_YOUR TASK_: The answer must consist of each line below that contains the word "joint", copied in full.

_DATA EXTRACT_:

===

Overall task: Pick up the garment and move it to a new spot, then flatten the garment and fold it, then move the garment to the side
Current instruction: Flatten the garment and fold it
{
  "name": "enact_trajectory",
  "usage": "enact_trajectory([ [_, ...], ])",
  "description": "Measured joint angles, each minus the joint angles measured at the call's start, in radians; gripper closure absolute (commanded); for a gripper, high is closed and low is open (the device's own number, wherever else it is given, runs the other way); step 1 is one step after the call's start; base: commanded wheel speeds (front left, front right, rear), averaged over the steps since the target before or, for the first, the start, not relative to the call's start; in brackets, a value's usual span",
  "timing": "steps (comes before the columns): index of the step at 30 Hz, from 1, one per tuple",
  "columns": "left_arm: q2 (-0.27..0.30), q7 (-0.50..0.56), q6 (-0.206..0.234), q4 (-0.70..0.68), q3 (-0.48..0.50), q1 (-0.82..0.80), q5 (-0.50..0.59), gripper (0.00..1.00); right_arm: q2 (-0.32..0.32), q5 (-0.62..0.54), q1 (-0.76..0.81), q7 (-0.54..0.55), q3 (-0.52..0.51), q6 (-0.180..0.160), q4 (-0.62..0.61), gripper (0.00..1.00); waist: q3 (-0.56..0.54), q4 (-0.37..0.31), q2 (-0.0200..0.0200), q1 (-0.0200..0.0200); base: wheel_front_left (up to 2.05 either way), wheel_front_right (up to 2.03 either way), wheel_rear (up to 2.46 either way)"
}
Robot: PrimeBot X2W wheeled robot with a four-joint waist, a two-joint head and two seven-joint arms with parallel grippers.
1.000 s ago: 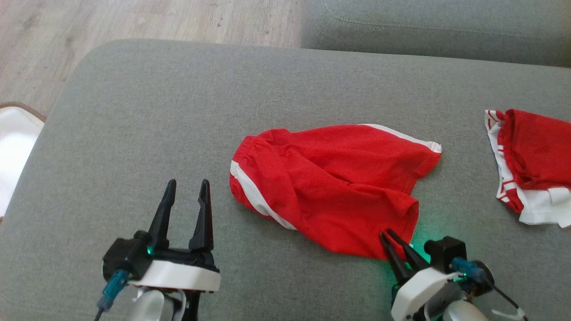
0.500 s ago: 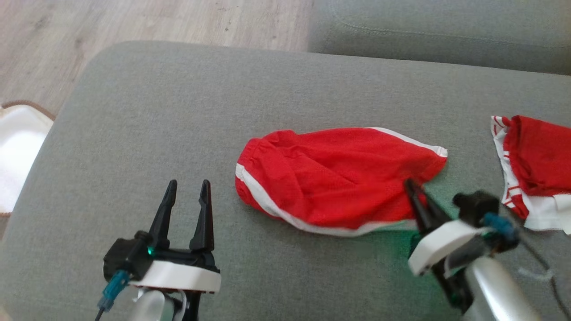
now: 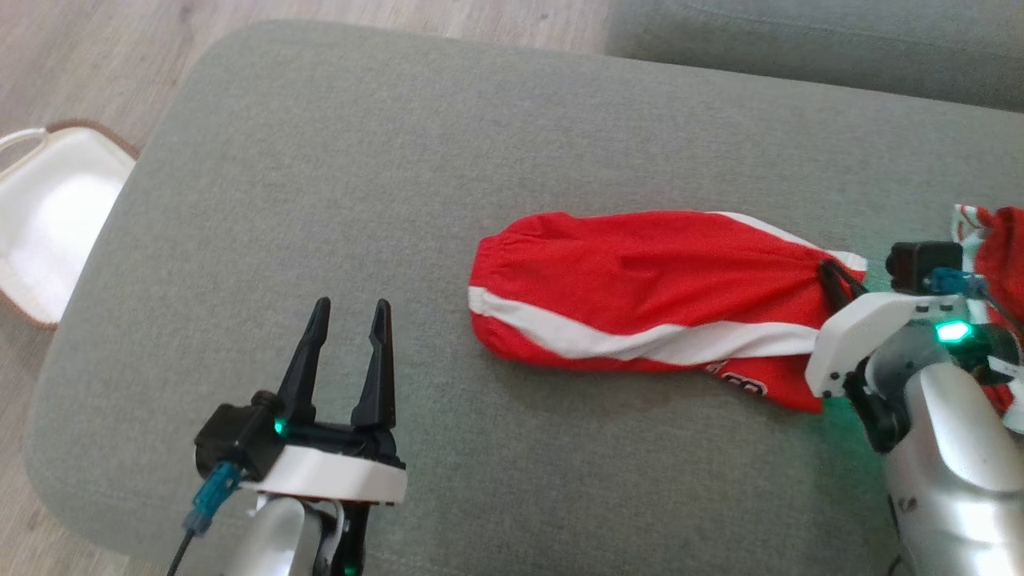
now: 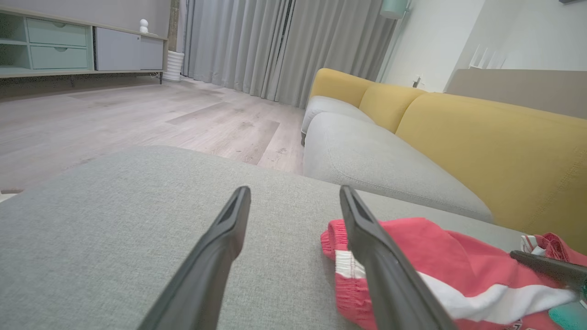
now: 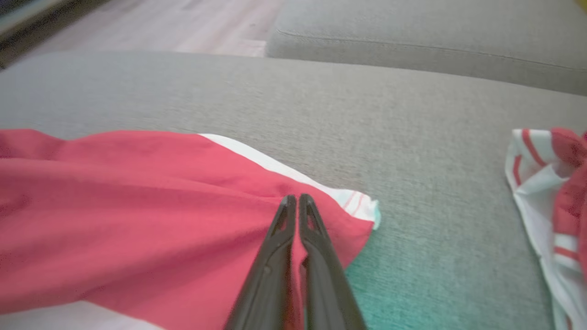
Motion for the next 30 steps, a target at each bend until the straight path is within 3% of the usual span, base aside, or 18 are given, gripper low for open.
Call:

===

_EXPECTED ANSWER_:
  "description": "Measured joint angles, each minus the joint angles measured at the call's start, in radians; gripper closure absolute (commanded); for a gripper, high is closed and low is open (the device's own number, wherever else it is given, runs the other way); step 1 is one step after the call's start; base: commanded wheel speeds (front left, front right, rear), averaged over the steps since the target before or, for the first, the start, not relative to the call's start; in brackets, a value's usual span",
Robot: PrimeBot X2W wheeled robot with a four-joint waist, a two-joint head and two seven-joint arms with parallel grippers.

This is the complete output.